● **Your objective**:
Which lines of the entries below hold the word "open"? Report each of them.

--- --- ---

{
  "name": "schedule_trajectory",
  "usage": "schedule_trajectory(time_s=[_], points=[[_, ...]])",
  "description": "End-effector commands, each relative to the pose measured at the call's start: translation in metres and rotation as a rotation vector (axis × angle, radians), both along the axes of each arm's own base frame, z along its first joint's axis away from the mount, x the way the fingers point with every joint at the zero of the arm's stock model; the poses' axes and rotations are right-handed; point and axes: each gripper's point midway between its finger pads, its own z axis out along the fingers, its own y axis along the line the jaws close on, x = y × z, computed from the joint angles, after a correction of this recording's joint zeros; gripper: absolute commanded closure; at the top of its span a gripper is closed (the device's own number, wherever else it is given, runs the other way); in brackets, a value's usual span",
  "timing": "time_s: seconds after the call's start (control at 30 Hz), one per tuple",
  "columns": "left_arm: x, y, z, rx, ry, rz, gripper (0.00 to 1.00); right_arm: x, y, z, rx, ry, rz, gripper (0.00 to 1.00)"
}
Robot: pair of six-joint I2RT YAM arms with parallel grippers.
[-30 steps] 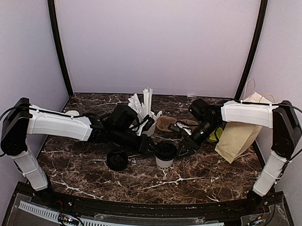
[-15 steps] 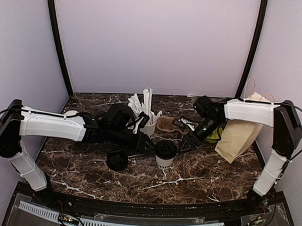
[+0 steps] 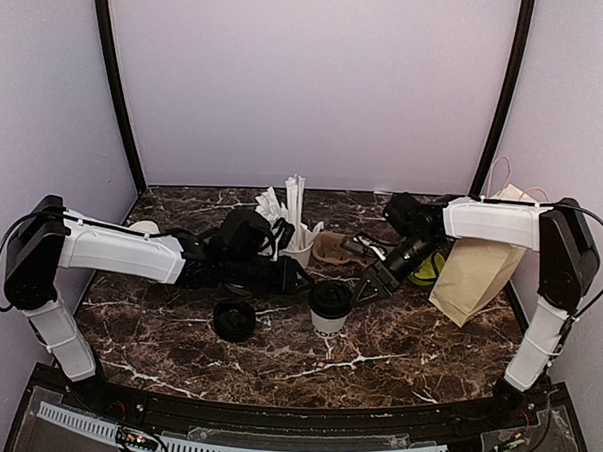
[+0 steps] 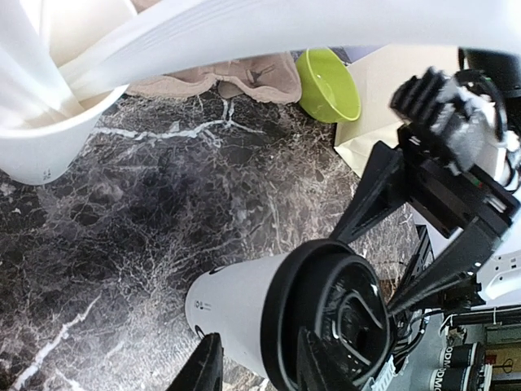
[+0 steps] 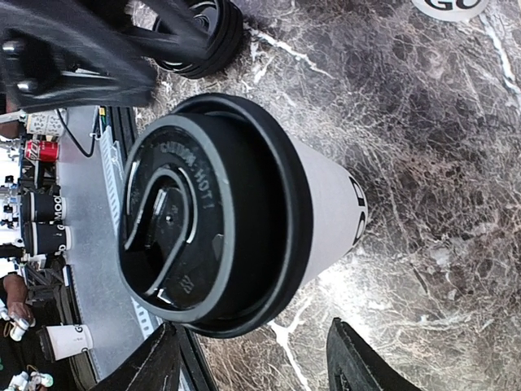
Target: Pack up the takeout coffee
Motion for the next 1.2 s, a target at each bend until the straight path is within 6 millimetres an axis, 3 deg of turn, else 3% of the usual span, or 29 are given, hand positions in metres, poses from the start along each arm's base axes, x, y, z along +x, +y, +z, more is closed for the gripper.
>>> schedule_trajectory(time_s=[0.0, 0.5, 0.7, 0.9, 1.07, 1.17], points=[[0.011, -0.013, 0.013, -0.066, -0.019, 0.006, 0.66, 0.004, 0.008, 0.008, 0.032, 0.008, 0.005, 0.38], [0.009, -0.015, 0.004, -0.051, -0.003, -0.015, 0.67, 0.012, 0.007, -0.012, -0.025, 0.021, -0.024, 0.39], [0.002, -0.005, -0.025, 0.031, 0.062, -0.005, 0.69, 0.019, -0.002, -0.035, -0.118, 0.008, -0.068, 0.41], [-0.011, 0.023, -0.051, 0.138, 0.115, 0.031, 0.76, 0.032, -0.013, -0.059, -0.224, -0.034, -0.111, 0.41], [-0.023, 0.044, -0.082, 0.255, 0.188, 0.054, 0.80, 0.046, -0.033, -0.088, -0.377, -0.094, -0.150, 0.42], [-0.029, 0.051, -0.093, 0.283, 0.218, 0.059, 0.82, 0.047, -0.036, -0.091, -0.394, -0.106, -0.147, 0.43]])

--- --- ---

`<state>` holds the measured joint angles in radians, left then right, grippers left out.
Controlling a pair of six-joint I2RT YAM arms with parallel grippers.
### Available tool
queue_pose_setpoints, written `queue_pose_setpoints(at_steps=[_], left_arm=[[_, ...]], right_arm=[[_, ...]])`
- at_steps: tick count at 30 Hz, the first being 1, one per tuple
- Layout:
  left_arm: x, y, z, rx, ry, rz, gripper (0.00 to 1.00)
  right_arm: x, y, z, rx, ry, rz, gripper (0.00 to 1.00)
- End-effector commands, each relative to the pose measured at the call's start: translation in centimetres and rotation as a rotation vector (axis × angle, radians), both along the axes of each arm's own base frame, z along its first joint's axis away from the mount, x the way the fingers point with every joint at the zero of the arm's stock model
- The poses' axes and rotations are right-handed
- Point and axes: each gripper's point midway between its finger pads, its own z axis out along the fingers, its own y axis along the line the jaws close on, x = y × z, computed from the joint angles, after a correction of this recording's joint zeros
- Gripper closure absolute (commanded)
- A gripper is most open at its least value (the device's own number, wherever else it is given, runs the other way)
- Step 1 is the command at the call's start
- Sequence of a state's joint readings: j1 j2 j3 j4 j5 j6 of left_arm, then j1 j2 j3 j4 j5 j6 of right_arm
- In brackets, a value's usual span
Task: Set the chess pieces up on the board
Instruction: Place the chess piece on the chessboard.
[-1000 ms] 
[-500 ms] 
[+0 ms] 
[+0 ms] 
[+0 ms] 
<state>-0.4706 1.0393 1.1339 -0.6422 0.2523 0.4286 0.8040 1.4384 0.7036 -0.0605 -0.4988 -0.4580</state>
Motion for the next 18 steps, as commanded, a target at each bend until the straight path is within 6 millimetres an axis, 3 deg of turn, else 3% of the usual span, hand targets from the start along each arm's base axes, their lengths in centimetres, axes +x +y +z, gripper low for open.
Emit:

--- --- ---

● **Task result**:
- A gripper is most open at its least value (the device's own number, wherever else it is given, runs the other way)
Motion for the next 18 steps, as commanded, a target at each bend until the straight path is within 6 millimetres an axis, 3 deg of turn, else 3% of the usual span, hand targets from the start along each arm's base axes, their lengths in centimetres, axes +x +y +z, gripper low for open.

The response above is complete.